*** Material supplied Section Begins ***

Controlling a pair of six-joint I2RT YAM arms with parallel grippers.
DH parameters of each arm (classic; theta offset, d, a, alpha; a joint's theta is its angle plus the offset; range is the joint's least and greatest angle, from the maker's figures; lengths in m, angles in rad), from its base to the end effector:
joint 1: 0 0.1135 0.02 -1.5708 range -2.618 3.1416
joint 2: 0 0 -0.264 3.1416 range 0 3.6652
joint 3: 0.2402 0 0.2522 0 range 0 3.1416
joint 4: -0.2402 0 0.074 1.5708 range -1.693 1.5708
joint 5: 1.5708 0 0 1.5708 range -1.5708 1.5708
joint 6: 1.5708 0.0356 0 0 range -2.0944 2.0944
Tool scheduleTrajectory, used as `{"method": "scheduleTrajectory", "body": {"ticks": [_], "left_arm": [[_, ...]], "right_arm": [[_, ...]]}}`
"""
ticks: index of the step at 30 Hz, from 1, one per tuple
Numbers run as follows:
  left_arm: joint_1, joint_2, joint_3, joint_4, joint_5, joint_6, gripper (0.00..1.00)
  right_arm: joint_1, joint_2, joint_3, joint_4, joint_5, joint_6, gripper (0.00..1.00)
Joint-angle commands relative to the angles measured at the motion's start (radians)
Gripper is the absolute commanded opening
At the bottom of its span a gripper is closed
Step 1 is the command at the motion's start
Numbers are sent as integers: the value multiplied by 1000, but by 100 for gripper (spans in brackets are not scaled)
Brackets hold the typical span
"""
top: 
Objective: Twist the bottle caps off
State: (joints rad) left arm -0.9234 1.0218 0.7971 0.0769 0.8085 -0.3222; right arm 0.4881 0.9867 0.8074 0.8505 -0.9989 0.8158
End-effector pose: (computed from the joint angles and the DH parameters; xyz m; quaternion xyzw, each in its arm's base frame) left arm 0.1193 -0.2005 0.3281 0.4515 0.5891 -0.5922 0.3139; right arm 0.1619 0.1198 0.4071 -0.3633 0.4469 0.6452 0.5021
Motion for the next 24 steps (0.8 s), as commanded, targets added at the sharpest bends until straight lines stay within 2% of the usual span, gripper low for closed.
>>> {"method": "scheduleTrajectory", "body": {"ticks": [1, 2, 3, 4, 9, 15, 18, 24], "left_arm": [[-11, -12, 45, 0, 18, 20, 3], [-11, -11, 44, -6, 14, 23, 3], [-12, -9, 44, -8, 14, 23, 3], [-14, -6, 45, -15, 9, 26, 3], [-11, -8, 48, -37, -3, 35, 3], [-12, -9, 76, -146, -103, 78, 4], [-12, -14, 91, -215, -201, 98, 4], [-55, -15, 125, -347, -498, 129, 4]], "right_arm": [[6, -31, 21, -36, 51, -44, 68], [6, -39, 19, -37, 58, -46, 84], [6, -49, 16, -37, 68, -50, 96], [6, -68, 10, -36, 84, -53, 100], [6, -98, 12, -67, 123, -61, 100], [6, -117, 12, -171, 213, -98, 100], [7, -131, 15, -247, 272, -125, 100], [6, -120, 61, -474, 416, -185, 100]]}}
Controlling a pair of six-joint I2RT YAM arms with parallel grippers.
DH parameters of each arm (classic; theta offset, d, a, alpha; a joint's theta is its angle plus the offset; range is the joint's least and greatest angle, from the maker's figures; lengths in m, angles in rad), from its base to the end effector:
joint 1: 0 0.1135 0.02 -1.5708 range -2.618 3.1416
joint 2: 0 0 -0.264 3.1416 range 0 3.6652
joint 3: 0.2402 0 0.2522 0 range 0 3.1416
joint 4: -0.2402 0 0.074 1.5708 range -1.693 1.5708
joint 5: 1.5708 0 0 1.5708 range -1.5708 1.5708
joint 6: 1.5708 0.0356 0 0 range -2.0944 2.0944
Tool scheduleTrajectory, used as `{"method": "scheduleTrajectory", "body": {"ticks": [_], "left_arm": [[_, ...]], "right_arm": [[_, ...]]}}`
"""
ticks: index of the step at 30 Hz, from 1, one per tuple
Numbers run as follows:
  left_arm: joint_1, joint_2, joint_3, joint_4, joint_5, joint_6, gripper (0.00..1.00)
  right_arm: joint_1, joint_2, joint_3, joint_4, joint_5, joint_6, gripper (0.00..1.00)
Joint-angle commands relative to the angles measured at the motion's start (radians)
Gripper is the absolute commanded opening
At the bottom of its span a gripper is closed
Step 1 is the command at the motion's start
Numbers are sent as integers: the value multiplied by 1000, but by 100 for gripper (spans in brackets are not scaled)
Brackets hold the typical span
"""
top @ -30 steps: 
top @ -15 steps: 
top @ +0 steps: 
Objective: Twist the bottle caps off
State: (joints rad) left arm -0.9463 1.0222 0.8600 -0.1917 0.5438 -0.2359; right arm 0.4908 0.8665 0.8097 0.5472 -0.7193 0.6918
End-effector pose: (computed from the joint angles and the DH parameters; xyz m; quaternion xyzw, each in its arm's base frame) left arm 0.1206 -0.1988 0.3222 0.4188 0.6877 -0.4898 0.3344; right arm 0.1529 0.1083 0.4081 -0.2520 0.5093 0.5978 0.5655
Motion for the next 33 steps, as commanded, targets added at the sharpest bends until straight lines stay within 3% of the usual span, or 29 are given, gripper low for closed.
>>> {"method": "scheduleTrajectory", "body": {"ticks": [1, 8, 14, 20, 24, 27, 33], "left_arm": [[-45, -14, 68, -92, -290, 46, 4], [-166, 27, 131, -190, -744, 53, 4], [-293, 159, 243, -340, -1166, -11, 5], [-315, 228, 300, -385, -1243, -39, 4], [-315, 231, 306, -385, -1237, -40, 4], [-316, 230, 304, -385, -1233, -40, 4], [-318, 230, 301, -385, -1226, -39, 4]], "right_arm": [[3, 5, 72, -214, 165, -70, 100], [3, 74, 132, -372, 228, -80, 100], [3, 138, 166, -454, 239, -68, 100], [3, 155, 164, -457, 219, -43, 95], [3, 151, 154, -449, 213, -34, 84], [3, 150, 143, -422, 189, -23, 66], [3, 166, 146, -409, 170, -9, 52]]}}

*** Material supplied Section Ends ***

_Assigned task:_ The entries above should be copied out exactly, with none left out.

_Answer to the problem:_
Controlling a pair of six-joint I2RT YAM arms with parallel grippers.
DH parameters of each arm (classic; theta offset, d, a, alpha; a joint's theta is its angle plus the offset; range is the joint's least and greatest angle, from the maker's figures; lengths in m, angles in rad), from its base to the end effector:
joint 1: 0 0.1135 0.02 -1.5708 range -2.618 3.1416
joint 2: 0 0 -0.264 3.1416 range 0 3.6652
joint 3: 0.2402 0 0.2522 0 range 0 3.1416
joint 4: -0.2402 0 0.074 1.5708 range -1.693 1.5708
joint 5: 1.5708 0 0 1.5708 range -1.5708 1.5708
joint 6: 1.5708 0.0356 0 0 range -2.0944 2.0944
Tool scheduleTrajectory, used as `{"method": "scheduleTrajectory", "body": {"ticks": [_], "left_arm": [[_, ...]], "right_arm": [[_, ...]]}}`
"""
ticks: index of the step at 30 Hz, from 1, one per tuple
Numbers run as follows:
  left_arm: joint_1, joint_2, joint_3, joint_4, joint_5, joint_6, gripper (0.00..1.00)
  right_arm: joint_1, joint_2, joint_3, joint_4, joint_5, joint_6, gripper (0.00..1.00)
Joint-angle commands relative to the angles measured at the motion's start (radians)
Gripper is the absolute commanded opening
At the bottom of its span a gripper is closed
Step 1 is the command at the motion's start
Numbers are sent as integers: the value multiplied by 1000, but by 100 for gripper (spans in brackets are not scaled)
Brackets hold the typical span
"""
top: 
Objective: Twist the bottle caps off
State: (joints rad) left arm -0.9234 1.0218 0.7971 0.0769 0.8085 -0.3222; right arm 0.4881 0.9867 0.8074 0.8505 -0.9989 0.8158
End-effector pose: (computed from the joint angles and the DH parameters; xyz m; quaternion xyzw, each in its arm's base frame) left arm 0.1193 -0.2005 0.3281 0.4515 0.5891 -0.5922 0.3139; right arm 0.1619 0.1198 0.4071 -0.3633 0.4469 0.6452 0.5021
Motion for the next 24 steps (0.8 s), as commanded, targets added at the sharpest bends until straight lines stay within 2% of the usual span, gripper low for closed.
>>> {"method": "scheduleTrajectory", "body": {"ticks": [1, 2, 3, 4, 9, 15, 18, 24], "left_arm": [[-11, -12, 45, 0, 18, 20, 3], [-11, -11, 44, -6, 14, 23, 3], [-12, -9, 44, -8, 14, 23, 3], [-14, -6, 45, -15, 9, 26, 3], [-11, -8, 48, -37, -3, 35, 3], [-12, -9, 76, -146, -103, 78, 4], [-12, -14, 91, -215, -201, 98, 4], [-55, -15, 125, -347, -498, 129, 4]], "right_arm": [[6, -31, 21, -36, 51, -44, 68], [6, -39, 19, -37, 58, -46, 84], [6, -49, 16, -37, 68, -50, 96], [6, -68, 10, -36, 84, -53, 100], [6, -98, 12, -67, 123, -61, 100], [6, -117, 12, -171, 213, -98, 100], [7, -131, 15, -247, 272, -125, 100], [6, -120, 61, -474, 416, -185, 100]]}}
Controlling a pair of six-joint I2RT YAM arms with parallel grippers.
DH parameters of each arm (classic; theta offset, d, a, alpha; a joint's theta is its angle plus the offset; range is the joint's least and greatest angle, from the maker's figures; lengths in m, angles in rad), from its base to the end effector:
joint 1: 0 0.1135 0.02 -1.5708 range -2.618 3.1416
joint 2: 0 0 -0.264 3.1416 range 0 3.6652
joint 3: 0.2402 0 0.2522 0 range 0 3.1416
joint 4: -0.2402 0 0.074 1.5708 range -1.693 1.5708
joint 5: 1.5708 0 0 1.5708 range -1.5708 1.5708
joint 6: 1.5708 0.0356 0 0 range -2.0944 2.0944
Tool scheduleTrajectory, used as `{"method": "scheduleTrajectory", "body": {"ticks": [_], "left_arm": [[_, ...]], "right_arm": [[_, ...]]}}`
"""
ticks: index of the step at 30 Hz, from 1, one per tuple
Numbers run as follows:
  left_arm: joint_1, joint_2, joint_3, joint_4, joint_5, joint_6, gripper (0.00..1.00)
  right_arm: joint_1, joint_2, joint_3, joint_4, joint_5, joint_6, gripper (0.00..1.00)
Joint-angle commands relative to the angles measured at the motion's start (radians)
Gripper is the absolute commanded opening
At the bottom of its span a gripper is closed
Step 1 is the command at the motion's start
Numbers are sent as integers: the value multiplied by 1000, but by 100 for gripper (spans in brackets are not scaled)
Brackets hold the typical span
"""
top @ -30 steps: 
top @ -15 steps: 
top @ +0 steps: 
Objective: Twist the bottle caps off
State: (joints rad) left arm -0.9463 1.0222 0.8600 -0.1917 0.5438 -0.2359; right arm 0.4908 0.8665 0.8097 0.5472 -0.7193 0.6918
End-effector pose: (computed from the joint angles and the DH parameters; xyz m; quaternion xyzw, each in its arm's base frame) left arm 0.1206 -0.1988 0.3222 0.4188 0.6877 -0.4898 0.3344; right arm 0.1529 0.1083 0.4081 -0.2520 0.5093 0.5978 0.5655
Motion for the next 33 steps, as commanded, targets added at the sharpest bends until straight lines stay within 3% of the usual span, or 29 are given, gripper low for closed.
>>> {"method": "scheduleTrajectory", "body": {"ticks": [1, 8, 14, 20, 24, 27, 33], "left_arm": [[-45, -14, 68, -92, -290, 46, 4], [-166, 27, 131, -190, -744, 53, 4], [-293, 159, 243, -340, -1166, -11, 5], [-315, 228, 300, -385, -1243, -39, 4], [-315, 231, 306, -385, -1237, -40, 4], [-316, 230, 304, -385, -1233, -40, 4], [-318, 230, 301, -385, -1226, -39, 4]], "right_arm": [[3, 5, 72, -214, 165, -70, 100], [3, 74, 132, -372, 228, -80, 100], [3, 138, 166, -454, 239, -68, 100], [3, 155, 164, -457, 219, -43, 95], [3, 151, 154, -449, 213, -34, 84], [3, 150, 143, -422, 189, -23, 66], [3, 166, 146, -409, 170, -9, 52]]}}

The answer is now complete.